Department of Statistics, University of Washington, Seattle, Washington, United States of America.
Computational Biology, Fred Hutchinson Cancer Research Center, Seattle, Washington, United States of America.
PLoS Comput Biol. 2020 Aug 17;16(8):e1008030. doi: 10.1371/journal.pcbi.1008030. eCollection 2020 Aug.

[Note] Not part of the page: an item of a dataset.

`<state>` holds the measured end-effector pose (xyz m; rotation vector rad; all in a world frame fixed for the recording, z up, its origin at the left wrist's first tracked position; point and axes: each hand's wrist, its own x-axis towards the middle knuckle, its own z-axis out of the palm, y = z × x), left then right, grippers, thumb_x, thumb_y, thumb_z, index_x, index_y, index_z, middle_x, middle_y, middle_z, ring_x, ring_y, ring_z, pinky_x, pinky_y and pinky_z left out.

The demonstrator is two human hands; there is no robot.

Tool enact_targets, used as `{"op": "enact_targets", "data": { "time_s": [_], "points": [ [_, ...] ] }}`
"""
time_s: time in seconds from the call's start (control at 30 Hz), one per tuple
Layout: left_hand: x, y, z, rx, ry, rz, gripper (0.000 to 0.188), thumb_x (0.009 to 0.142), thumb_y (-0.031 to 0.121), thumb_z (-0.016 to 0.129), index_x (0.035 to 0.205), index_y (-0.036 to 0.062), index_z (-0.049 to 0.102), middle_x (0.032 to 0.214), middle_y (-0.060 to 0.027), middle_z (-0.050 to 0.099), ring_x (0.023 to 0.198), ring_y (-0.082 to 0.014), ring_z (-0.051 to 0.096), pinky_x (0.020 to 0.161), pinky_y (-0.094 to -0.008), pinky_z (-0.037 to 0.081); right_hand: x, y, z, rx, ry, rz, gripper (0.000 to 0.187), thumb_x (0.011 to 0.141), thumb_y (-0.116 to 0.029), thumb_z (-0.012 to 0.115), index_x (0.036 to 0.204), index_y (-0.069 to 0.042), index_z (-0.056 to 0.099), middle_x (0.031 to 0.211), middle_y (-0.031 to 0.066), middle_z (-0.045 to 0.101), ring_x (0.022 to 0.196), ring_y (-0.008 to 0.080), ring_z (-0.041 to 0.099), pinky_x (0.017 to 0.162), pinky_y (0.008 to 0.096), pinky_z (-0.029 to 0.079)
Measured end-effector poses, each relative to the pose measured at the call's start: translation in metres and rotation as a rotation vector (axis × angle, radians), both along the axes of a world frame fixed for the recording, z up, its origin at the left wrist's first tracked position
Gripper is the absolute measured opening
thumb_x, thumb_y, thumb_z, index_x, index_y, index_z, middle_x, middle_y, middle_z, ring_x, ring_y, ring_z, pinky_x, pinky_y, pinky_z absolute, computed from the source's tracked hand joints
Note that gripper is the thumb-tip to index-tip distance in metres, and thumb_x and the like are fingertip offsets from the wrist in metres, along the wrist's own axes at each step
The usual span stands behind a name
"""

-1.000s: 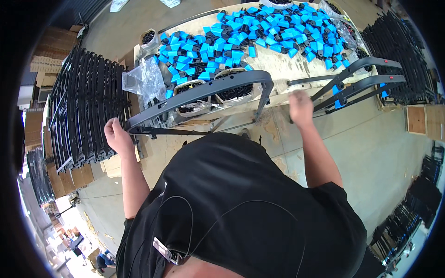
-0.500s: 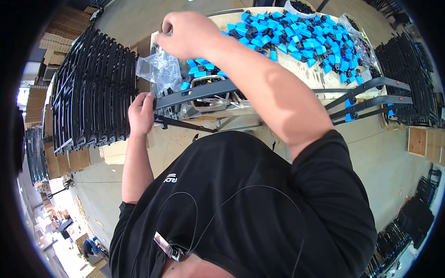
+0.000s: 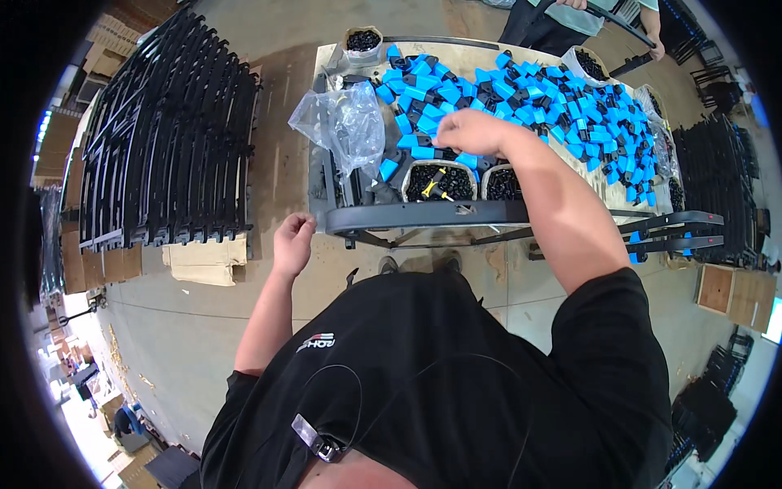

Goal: Assembling metal frame components by attaching plastic caps and connectors using hand tools.

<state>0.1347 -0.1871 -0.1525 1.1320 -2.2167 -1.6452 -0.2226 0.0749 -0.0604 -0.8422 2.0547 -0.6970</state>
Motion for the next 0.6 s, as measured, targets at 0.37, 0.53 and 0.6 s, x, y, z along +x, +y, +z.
{"op": "enact_targets", "data": {
  "time_s": [0.37, 0.53, 0.6],
  "points": [
    [-0.181, -0.062, -0.020, -0.482, 0.091, -0.448, 0.024, 0.092, 0.018, 0.059, 0.103, 0.0018, 0.074, 0.092, -0.0190, 0.075, 0.083, -0.0324, 0.073, 0.079, -0.0402, 0.057, -0.003, 0.004, 0.017, 0.225, -0.165, -0.058, 0.039, 0.092, -0.038, 0.069, 0.112, -0.004, 0.070, 0.093, 0.0075, 0.067, 0.088, 0.0178, 0.060, 0.079, 0.0354, 0.047],
    [-0.237, -0.051, 0.036, -0.820, -0.522, -0.664, 0.031, 0.087, 0.021, 0.054, 0.100, 0.0018, 0.075, 0.099, -0.0277, 0.072, 0.095, -0.0423, 0.070, 0.087, -0.0490, 0.055, -0.011, 0.015, 0.027, 0.339, 0.049, 0.028, 0.046, 0.095, -0.045, 0.059, 0.114, -0.005, 0.073, 0.104, 0.0123, 0.073, 0.098, 0.0240, 0.067, 0.088, 0.0411, 0.050],
    [-0.229, -0.019, 0.082, -0.699, -0.198, -0.632, 0.030, 0.090, 0.022, 0.056, 0.100, 0.0005, 0.075, 0.097, -0.0250, 0.073, 0.091, -0.0412, 0.071, 0.081, -0.0460, 0.055, -0.012, 0.021, 0.027, 0.276, 0.167, 0.111, 0.048, 0.096, -0.047, 0.056, 0.111, -0.005, 0.075, 0.103, 0.0167, 0.074, 0.098, 0.0313, 0.069, 0.092, 0.0456, 0.051]
  ]
}}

The human body generates a diverse set of high affinity antibodies, the soluble form of B cell receptors (BCRs), that bind to and neutralize invading pathogens. The natural development of BCRs must be understood in order to design vaccines for highly mutable pathogens such as influenza and HIV. BCR diversity is induced by naturally occurring combinatorial "V(D)J" rearrangement, mutation, and selection processes. Most current methods for BCR sequence analysis focus on separately modeling the above processes. Statistical phylogenetic methods are often used to model the mutational dynamics of BCR sequence data, but these techniques do not consider all the complexities associated with B cell diversification such as the V(D)J rearrangement process. In particular, standard phylogenetic approaches assume the DNA bases of the progenitor (or "naive") sequence arise independently and according to the same distribution, ignoring the complexities of V(D)J rearrangement. In this paper, we introduce a novel approach to Bayesian phylogenetic inference for BCR sequences that is based on a phylogenetic hidden Markov model (phylo-HMM). This technique not only integrates a naive rearrangement model with a phylogenetic model for BCR sequence evolution but also naturally accounts for uncertainty in all unobserved variables, including the phylogenetic tree, via posterior distribution sampling.
人体产生了多种高亲和力的抗体,即 B 细胞受体 (BCR) 的可溶性形式,这些抗体可以结合并中和入侵的病原体。为了设计针对流感和艾滋病毒等高度易变病原体的疫苗,必须了解 BCR 的自然发育过程。BCR 的多样性是由自然发生的组合“V(D)J”重排、突变和选择过程诱导的。目前大多数 BCR 序列分析方法都侧重于分别对上述过程进行建模。统计系统发育方法通常用于对 BCR 序列数据的突变动态进行建模,但这些技术并未考虑与 B 细胞多样化相关的所有复杂性,例如 V(D)J 重排过程。特别是,标准系统发育方法假设祖代(或“原始”)序列的 DNA 碱基是独立产生的,并且符合相同的分布,而忽略了 V(D)J 重排的复杂性。在本文中,我们引入了一种基于系统发育隐马尔可夫模型 (phylogeny-HMM) 的 BCR 序列贝叶斯系统发育推断的新方法。该技术不仅将原始重排模型与 BCR 序列进化的系统发育模型相结合,而且还通过后验分布采样自然地考虑了所有未观察变量的不确定性,包括系统发育树。